From the 2000 census, 747 or 85.0% belonged to the Swiss Reformed Church, while 47 or 5.3% were Roman Catholic. Of the rest of the population, there was 1 member of an Orthodox church, and there were 30 individuals (or about 3.41% of the population) who belonged to another Christian church. There were 12 (or about 1.37% of the population) who were Islamic. There was 1 person who was Hindu and 4 individuals who belonged to another church. 16 (or about 1.82% of the population) belonged to no church, are agnostic or atheist, and 21 individuals (or about 2.39% of the population) did not answer the question.

==Transport==
Därstetten sits on the Spiez–Zweisimmen line and is served by trains at the Därstetten and Weissenburg railway stations.

==Education==
In Därstetten about 53.4% of the population have completed non-mandatory upper secondary education, and 8.9% have completed additional higher education (either university or a Fachhochschule). Of the 42 who had completed some form of tertiary schooling listed in the census, 73.8% were Swiss men, 23.8% were Swiss women.
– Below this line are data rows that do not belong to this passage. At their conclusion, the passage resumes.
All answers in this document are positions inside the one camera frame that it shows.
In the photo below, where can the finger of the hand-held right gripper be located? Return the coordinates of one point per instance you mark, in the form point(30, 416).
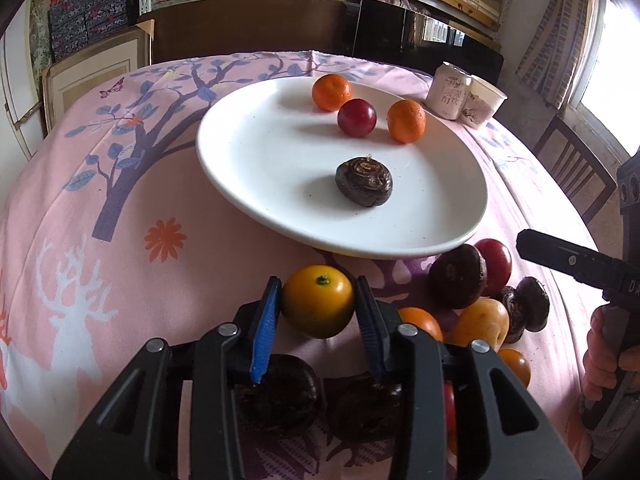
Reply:
point(570, 260)

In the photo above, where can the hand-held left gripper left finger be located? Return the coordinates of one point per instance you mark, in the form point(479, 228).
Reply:
point(265, 325)

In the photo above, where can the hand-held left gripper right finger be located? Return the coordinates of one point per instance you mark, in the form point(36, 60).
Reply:
point(367, 330)

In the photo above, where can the yellow-orange mandarin with stem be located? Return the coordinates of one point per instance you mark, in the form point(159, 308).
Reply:
point(317, 301)

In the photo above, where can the dark red plum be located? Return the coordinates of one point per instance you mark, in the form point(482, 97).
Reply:
point(500, 265)
point(356, 117)

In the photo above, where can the pale yellow round fruit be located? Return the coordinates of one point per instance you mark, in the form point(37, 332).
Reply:
point(482, 325)

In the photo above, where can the small red plum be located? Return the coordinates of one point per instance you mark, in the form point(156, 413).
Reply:
point(450, 410)

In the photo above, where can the white oval plate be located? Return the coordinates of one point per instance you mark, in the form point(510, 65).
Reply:
point(275, 160)

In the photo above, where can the person's right hand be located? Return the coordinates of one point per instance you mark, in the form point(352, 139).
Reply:
point(602, 355)

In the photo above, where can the dark wooden chair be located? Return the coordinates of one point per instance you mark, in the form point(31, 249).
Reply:
point(555, 132)

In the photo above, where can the white paper cup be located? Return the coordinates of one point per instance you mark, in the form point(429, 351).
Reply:
point(482, 102)

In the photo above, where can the pink printed tablecloth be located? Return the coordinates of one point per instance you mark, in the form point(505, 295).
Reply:
point(150, 185)

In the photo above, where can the bright window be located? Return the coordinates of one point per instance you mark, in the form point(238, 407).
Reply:
point(612, 75)

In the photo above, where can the white beverage can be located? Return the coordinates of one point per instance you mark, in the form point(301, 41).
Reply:
point(447, 90)

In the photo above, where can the checkered curtain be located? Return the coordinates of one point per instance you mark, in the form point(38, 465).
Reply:
point(560, 35)

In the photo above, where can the black glossy panel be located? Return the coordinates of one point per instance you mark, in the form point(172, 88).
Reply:
point(390, 30)

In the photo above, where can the brown wooden board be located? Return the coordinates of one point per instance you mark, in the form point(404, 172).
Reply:
point(250, 30)

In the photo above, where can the framed wooden panel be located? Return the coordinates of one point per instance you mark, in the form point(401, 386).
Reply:
point(85, 85)

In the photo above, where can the white door panel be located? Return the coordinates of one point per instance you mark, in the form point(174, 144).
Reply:
point(20, 85)

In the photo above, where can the stack of blue patterned boxes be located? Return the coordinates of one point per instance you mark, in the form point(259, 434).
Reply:
point(85, 20)

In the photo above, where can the mottled green board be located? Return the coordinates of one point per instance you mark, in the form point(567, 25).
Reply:
point(39, 25)

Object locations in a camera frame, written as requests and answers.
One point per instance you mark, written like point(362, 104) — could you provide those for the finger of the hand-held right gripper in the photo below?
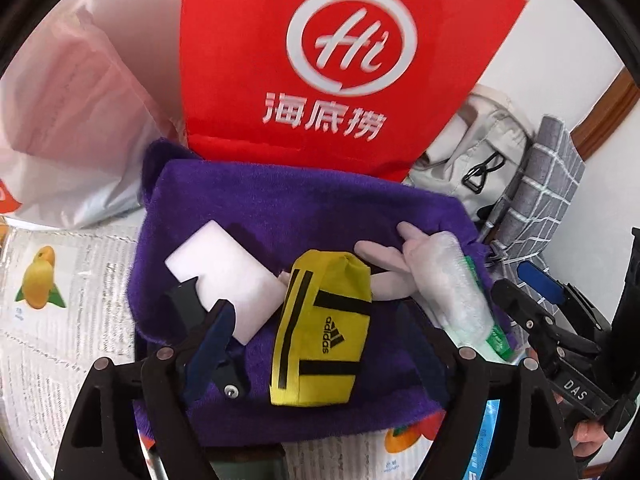
point(540, 280)
point(520, 310)

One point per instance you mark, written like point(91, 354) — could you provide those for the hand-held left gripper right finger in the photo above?
point(472, 375)

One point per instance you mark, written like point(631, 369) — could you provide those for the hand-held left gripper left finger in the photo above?
point(212, 340)

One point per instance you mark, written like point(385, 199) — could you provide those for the white sponge block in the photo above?
point(220, 260)

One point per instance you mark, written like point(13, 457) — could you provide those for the yellow black-striped pouch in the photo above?
point(320, 370)

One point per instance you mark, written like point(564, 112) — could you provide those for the person's right hand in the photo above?
point(590, 440)

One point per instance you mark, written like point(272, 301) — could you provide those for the blue and white box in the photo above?
point(487, 440)

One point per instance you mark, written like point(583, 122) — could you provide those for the bubble-wrapped green white tube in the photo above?
point(450, 285)

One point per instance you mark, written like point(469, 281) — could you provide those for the grey checkered cloth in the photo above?
point(545, 185)

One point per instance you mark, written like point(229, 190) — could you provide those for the pink rubber glove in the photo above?
point(385, 260)

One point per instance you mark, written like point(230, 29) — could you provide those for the purple towel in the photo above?
point(300, 210)

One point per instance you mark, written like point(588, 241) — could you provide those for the beige backpack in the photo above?
point(480, 135)

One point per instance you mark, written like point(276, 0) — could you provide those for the white plastic bag red print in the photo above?
point(75, 110)

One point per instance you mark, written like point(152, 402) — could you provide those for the red printed bag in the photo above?
point(240, 60)

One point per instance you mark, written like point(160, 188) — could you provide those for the brown wooden frame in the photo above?
point(600, 120)

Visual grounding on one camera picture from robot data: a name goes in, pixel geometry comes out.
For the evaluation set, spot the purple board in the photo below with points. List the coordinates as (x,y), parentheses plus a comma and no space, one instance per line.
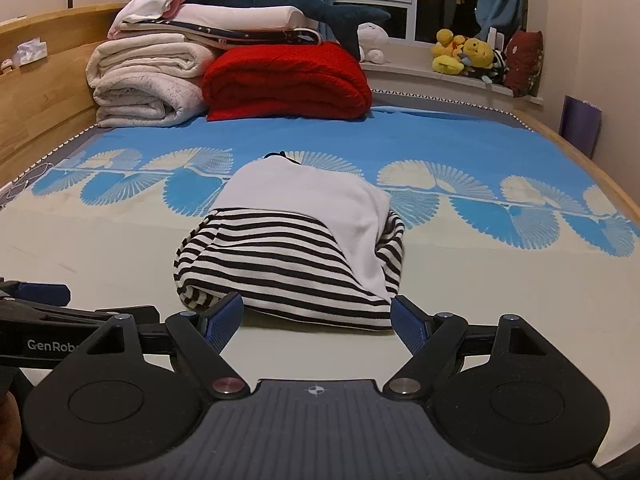
(580,127)

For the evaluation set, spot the dark red cushion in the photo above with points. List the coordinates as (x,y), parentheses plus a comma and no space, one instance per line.
(524,62)

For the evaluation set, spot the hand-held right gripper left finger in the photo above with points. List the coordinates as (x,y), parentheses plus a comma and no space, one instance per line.
(225,321)

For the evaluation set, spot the white quilt navy star trim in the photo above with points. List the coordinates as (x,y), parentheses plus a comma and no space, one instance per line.
(240,16)

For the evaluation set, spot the dark blue shark plush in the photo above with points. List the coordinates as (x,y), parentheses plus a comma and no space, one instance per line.
(280,2)

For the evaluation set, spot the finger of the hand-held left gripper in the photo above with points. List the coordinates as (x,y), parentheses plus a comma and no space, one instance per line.
(45,293)
(75,318)

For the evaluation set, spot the red folded blanket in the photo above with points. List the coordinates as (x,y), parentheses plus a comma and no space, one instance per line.
(285,77)

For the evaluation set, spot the yellow duck plush toy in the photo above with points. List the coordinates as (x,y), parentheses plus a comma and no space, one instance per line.
(447,52)

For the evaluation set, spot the black white striped plush toy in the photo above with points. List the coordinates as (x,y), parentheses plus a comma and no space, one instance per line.
(497,66)

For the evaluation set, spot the tissue box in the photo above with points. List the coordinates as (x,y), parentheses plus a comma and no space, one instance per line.
(30,52)

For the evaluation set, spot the white fleece folded blanket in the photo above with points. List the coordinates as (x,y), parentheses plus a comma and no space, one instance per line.
(145,102)

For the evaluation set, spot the yellow round plush toy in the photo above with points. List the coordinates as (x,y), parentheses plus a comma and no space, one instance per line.
(477,55)

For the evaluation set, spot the cream folded blanket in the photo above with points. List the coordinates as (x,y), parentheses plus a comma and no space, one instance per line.
(145,57)

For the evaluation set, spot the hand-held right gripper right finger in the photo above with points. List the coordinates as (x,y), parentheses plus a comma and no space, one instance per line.
(407,326)

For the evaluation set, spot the white window sill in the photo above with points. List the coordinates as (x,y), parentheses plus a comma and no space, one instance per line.
(425,82)

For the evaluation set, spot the wooden bed frame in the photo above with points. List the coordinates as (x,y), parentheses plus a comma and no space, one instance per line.
(45,90)

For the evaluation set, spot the striped and white small shirt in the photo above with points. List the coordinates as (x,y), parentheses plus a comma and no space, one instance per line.
(300,200)

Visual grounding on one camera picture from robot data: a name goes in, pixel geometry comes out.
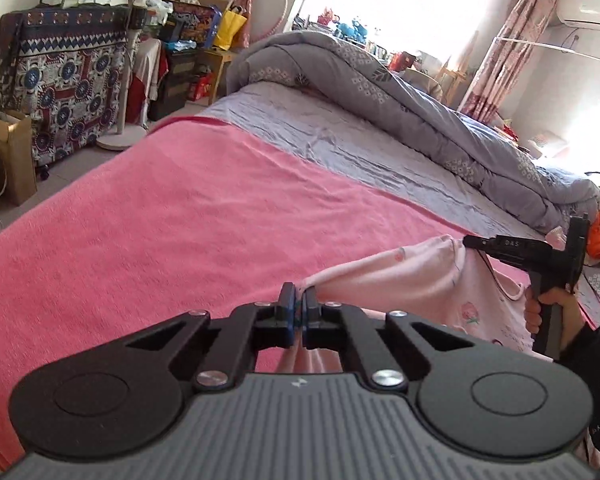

The Canton of Bern school system provides one year of non-obligatory Kindergarten, followed by six years of Primary school. This is followed by three years of obligatory lower Secondary school where the students are separated according to ability and aptitude. Following the lower Secondary students may attend additional schooling or they may enter an apprenticeship.

During the 2011-12 school year, there were a total of 93 students attending classes in Därstetten. There was one kindergarten class with a total of 14 students in the municipality. The municipality had 3 primary classes and 49 students. Of the primary students, 6.1% were permanent or temporary residents of Switzerland (not citizens). During the same year, there was one lower secondary class with a total of 19 students. There were 5.3% who were permanent or temporary residents of Switzerland (not citizens). The remainder of the students attend a private or special school.

As of In 2000 2000, there were a total of 94 students attending any school in the municipality. Of those, 92 both lived and attended school in the municipality, while 2 students came from another municipality. During the same year, 88 residents attended schools outside the municipality.